Parsing applications

Syntactic parsing has many applications. Now you know something about how a statistical parser works, you could try using another parser, with a pre-trained model available, for a downstream application.

For example, the CoreNLP parser has models for a number of different languages, or the TurkuNLP parser provides models for Finnish.

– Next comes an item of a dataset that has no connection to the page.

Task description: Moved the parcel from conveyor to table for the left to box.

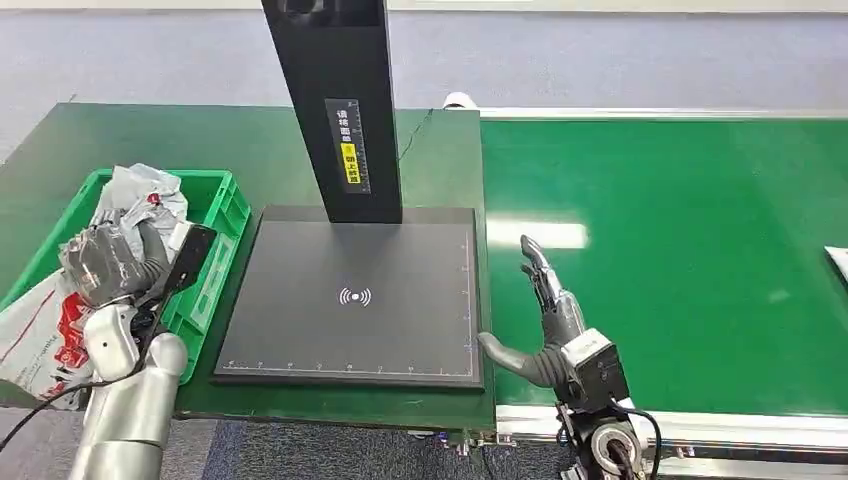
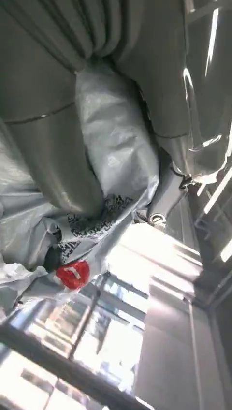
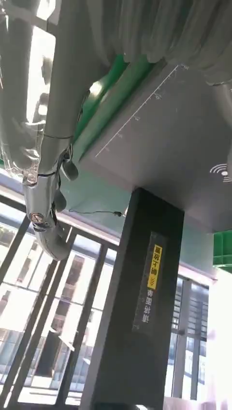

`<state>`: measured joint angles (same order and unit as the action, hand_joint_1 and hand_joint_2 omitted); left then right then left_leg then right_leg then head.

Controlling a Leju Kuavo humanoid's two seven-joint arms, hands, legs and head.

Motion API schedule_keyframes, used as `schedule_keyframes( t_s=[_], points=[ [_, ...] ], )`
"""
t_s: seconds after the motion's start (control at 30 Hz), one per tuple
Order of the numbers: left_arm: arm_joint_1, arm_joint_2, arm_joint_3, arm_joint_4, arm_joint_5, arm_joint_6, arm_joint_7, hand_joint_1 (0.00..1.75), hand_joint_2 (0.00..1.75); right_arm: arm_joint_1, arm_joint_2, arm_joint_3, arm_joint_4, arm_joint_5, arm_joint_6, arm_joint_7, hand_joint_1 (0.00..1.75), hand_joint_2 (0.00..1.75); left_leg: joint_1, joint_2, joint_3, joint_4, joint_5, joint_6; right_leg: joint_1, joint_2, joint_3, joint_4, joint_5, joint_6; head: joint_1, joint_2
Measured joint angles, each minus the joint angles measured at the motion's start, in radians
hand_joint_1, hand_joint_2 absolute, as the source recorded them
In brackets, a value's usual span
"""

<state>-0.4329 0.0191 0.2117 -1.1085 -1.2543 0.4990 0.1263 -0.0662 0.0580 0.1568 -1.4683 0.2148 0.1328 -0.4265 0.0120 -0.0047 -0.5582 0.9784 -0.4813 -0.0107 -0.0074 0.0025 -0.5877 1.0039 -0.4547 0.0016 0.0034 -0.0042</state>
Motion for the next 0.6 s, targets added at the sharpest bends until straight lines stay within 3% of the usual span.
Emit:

Some applications to consider:

Simple information extraction by specifying templates consisting of fragments of constituency or dependency trees.
Identify events in input sentences by finding the main verb and some subset of its arguments. You can consider what information you can get from a syntactic tree that is informative for different types of events. Applying this to, for example, news articles might tell you key information about what is being reported.
Look for typical syntactic patterns for different words. For example, looking at typical adjectives that get applied to a given noun tells us something about the noun (or at least how it’s used in the corpus). Similarly, you might look at adverbs attached to verbs.